• **YOUR OBJECTIVE**
Using the listing below, copy every line that mentions "teal".

[Opening RECORDS SHOWN section]

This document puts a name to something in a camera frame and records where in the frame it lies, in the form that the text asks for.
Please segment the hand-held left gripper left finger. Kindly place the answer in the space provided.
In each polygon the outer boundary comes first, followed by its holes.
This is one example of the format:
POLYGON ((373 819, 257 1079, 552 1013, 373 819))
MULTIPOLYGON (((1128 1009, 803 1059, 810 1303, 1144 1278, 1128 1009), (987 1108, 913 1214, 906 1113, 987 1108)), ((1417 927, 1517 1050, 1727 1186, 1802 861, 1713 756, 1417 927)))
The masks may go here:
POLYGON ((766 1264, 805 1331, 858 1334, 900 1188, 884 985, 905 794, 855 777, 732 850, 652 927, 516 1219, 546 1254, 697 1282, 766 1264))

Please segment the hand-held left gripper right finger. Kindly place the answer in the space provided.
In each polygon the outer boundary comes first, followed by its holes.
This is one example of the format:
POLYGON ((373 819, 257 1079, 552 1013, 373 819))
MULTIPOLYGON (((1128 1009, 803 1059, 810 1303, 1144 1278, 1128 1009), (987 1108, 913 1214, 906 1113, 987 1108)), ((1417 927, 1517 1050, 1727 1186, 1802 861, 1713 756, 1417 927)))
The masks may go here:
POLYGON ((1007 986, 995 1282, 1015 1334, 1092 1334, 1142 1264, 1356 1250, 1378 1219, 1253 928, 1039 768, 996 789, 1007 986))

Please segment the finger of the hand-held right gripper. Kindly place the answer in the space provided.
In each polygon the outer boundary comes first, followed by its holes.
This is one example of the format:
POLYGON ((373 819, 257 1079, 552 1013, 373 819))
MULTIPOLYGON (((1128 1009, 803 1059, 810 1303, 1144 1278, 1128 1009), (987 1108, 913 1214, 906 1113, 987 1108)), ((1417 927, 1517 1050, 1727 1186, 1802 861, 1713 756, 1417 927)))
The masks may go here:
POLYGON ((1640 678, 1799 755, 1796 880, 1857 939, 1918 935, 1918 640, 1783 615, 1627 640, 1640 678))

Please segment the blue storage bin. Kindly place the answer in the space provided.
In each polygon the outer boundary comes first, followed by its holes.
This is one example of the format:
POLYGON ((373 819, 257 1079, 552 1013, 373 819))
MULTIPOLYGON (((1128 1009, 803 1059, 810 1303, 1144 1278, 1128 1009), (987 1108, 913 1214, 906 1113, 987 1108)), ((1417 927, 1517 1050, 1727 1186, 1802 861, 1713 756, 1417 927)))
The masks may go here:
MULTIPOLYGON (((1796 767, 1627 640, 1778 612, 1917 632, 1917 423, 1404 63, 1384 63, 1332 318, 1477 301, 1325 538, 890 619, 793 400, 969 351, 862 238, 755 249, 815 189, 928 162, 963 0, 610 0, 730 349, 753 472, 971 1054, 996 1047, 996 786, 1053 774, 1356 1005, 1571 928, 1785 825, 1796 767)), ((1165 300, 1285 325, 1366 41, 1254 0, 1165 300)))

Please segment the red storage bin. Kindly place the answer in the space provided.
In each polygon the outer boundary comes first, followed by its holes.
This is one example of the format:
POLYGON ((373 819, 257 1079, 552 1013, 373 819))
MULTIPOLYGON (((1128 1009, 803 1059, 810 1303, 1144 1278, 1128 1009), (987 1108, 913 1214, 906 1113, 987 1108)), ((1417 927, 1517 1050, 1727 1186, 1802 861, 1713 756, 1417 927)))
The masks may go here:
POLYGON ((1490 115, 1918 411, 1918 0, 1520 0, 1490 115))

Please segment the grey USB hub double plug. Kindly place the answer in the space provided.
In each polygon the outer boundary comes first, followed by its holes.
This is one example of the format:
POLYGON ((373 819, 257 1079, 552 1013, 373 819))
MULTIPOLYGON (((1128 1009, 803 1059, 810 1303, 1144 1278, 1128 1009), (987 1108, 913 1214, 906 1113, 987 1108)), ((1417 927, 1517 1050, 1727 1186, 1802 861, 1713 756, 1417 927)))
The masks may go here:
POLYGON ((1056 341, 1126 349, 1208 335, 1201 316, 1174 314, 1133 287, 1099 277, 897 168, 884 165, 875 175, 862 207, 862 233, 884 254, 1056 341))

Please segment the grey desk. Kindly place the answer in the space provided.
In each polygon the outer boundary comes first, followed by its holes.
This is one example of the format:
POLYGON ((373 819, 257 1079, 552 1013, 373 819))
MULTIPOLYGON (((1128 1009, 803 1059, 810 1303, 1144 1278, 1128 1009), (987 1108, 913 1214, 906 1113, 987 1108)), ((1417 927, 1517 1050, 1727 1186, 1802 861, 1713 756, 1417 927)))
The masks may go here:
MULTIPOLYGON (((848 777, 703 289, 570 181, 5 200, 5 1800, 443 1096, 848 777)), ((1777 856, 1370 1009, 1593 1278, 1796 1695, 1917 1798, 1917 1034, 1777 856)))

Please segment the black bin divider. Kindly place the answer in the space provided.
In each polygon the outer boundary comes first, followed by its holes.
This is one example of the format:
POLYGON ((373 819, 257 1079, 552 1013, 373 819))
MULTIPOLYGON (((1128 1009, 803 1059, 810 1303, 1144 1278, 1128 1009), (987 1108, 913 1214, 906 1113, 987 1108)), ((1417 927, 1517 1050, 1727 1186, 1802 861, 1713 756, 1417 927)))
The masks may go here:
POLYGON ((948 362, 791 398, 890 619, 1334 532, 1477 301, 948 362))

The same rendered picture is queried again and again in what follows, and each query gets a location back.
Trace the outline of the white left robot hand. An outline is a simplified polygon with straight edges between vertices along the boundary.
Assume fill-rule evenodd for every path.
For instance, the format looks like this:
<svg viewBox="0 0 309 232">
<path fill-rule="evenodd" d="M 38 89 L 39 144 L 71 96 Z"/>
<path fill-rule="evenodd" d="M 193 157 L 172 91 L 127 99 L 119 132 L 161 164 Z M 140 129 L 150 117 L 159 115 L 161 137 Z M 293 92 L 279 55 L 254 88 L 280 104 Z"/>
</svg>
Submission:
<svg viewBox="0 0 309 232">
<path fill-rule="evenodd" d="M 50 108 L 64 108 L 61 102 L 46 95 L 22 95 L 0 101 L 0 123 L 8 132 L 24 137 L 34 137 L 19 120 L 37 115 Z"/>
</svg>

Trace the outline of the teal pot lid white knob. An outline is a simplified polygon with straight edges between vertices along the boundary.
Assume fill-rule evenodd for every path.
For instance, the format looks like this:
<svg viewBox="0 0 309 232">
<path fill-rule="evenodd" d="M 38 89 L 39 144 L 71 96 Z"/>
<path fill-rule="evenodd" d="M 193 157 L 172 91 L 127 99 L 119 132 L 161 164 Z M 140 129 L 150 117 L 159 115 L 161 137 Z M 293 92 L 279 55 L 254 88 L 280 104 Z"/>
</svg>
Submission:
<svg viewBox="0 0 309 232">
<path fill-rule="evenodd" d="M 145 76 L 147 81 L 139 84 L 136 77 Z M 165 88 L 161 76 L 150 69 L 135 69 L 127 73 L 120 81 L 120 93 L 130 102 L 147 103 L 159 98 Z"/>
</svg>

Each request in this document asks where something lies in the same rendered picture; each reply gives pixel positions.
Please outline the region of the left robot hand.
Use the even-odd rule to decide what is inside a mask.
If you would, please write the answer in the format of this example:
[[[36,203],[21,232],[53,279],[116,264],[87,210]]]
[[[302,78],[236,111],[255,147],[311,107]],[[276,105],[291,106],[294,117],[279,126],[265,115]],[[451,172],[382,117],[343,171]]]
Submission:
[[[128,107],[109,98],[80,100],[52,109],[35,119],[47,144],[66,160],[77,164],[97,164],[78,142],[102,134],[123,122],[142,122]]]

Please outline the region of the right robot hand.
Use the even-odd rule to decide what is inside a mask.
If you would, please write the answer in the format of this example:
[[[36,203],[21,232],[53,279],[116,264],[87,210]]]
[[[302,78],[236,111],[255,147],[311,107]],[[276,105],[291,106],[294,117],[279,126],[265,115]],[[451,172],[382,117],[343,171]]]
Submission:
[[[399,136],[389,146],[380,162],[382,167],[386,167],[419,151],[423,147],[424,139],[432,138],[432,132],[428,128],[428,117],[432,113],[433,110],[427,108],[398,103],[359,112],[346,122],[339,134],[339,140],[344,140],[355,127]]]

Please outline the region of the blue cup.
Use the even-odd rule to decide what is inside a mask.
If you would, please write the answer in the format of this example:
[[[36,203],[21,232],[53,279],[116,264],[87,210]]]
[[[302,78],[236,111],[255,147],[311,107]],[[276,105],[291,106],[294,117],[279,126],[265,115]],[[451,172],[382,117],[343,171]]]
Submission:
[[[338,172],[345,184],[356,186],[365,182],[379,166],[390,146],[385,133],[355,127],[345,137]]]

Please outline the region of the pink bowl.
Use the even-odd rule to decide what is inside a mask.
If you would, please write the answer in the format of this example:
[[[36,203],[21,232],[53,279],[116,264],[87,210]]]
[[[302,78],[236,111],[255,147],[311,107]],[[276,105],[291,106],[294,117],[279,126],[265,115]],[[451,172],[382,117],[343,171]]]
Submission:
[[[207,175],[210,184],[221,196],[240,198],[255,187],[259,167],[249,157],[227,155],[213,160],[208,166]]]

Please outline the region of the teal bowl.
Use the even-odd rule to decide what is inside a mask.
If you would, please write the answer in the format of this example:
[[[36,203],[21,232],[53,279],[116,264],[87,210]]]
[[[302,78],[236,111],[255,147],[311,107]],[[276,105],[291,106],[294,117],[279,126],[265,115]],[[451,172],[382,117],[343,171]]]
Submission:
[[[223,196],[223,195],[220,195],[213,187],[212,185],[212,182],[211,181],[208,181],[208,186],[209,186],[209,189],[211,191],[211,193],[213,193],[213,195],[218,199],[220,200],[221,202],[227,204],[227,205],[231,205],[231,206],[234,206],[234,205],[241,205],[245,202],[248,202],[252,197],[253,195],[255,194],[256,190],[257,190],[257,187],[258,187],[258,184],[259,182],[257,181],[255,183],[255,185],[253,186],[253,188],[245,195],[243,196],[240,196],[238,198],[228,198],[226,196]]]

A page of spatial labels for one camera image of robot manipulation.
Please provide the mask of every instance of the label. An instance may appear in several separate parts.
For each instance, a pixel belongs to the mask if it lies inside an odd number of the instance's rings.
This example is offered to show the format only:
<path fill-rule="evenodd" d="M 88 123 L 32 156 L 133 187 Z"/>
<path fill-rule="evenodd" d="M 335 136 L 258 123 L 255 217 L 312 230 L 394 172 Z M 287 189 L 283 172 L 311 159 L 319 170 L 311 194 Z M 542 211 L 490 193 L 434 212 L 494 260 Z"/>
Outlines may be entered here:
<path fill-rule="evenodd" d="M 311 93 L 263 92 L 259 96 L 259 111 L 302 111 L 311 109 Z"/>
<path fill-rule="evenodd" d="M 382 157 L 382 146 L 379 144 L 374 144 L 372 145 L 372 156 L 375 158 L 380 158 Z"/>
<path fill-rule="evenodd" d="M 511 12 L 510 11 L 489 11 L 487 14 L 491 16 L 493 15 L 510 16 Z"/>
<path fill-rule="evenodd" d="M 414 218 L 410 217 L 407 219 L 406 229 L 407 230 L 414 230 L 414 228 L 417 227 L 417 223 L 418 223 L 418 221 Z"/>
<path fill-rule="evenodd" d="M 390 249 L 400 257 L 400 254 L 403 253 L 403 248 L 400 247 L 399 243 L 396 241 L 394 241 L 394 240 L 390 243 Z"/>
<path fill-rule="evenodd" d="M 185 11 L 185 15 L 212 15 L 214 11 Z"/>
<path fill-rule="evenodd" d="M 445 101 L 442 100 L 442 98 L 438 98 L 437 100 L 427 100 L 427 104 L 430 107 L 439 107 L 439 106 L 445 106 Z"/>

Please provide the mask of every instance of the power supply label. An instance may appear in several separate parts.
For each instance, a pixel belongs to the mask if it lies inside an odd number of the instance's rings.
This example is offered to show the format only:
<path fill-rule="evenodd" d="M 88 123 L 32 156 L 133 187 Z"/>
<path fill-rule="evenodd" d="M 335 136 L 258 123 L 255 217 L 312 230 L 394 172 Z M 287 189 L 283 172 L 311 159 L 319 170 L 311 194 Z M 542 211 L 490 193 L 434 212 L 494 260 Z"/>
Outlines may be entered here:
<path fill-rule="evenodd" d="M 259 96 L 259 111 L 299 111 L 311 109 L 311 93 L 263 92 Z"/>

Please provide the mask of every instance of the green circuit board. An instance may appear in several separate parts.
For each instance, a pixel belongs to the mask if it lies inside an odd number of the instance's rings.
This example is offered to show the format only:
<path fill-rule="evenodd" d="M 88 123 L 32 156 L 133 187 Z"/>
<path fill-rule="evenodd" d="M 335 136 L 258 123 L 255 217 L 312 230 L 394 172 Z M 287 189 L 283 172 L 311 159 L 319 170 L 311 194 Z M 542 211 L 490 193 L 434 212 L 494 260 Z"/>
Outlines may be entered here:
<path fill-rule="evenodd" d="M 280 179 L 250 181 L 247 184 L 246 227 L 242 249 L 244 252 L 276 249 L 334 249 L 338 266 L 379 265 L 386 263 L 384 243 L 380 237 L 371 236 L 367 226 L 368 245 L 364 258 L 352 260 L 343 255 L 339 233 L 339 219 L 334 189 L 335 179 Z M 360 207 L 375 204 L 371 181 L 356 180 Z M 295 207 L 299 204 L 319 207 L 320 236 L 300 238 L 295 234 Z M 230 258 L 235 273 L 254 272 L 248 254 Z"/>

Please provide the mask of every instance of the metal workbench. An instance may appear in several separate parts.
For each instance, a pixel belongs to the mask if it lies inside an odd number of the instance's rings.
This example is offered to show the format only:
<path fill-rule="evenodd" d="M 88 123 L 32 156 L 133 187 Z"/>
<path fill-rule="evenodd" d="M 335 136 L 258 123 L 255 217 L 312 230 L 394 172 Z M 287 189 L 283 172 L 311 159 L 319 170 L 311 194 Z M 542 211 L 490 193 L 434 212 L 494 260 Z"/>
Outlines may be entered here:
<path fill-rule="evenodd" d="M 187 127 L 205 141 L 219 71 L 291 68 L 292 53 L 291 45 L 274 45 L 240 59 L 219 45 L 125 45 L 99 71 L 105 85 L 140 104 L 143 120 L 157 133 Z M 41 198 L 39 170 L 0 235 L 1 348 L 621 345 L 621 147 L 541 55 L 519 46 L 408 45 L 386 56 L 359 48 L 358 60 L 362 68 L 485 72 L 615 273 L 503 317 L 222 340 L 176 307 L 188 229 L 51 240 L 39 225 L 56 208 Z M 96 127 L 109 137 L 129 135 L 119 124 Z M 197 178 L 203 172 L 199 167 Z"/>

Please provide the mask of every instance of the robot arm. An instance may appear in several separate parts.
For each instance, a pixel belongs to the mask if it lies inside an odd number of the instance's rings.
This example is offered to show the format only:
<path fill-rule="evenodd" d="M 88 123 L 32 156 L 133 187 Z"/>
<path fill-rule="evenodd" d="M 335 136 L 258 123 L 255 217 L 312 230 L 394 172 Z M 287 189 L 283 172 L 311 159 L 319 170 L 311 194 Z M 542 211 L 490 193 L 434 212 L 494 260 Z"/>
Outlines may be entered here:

[Closing RECORDS SHOWN section]

• **TASK RESULT**
Trace the outline of the teal pot lid white knob. An outline is a simplified polygon with straight edges between vertices along the boundary.
Please outline the region of the teal bowl.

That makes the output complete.